** WHAT THE TASK ASKS **
Find the word "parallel" in the data, then copy each line where it is found.

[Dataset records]
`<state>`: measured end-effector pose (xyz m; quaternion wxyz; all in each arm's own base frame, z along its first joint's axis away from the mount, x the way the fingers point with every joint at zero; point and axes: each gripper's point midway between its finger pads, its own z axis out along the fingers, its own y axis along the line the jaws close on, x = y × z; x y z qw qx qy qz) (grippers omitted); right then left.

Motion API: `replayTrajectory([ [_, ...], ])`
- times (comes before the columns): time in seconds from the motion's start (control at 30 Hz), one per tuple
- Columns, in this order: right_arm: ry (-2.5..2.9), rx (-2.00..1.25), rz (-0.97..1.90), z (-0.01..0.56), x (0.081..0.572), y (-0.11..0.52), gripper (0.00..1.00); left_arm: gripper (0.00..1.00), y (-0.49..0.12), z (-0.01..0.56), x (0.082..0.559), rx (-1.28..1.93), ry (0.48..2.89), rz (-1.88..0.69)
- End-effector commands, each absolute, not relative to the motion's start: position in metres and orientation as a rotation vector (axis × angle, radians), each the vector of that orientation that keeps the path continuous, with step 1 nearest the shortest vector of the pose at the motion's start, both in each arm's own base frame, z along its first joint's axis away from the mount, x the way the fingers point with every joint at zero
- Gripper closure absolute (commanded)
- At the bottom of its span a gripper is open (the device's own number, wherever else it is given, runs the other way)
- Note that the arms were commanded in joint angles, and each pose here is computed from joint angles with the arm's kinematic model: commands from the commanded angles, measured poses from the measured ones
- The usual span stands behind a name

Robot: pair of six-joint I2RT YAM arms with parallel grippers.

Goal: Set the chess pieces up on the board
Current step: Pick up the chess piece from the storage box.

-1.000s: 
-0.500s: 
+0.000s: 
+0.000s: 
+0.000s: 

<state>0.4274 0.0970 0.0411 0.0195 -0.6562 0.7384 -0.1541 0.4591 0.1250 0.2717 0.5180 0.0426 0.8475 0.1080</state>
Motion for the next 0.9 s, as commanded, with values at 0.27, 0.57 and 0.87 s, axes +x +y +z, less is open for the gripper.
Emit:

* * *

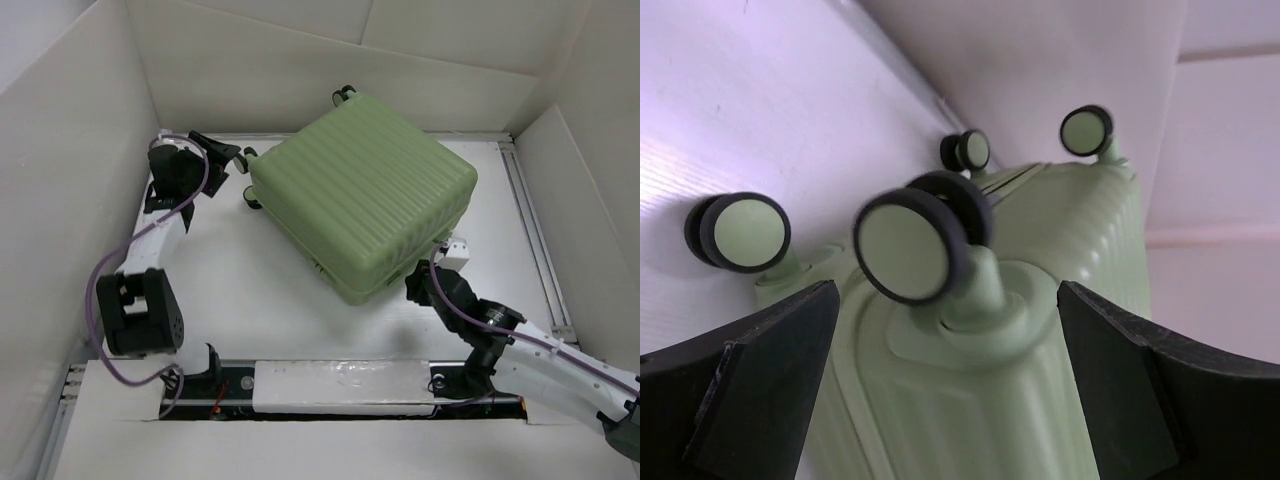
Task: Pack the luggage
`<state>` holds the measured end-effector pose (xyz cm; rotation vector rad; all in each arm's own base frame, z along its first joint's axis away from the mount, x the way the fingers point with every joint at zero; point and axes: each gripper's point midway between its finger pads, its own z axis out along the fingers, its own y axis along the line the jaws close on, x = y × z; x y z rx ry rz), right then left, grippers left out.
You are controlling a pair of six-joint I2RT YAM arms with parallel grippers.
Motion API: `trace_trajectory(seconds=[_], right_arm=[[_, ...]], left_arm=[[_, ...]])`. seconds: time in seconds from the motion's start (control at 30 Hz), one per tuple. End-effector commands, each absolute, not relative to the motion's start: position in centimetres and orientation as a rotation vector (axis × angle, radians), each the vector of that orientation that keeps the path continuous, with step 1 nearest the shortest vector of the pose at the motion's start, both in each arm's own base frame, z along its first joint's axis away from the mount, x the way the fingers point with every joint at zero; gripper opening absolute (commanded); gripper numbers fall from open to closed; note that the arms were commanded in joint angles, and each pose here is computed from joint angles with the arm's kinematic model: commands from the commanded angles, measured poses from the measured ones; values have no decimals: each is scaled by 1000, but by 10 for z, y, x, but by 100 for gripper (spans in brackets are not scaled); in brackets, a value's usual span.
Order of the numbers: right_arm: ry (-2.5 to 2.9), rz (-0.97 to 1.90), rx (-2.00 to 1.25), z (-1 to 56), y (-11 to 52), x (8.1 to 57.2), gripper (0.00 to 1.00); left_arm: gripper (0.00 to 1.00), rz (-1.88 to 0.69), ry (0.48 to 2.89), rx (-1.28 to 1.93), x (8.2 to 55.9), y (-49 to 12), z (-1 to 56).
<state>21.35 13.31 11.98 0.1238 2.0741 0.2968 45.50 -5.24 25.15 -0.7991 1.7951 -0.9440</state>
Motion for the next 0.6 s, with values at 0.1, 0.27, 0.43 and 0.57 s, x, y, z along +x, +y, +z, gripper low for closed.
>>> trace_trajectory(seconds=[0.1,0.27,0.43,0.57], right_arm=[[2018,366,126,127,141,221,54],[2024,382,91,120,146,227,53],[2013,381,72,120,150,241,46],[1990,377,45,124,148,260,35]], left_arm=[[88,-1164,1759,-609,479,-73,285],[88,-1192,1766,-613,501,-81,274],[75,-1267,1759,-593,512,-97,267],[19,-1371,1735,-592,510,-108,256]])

** EXPECTED OUTPUT **
Robot: pair of six-joint I2RT YAM arms with parallel grippers.
You are controlling a pair of six-joint I2RT YAM arms with parallel grippers.

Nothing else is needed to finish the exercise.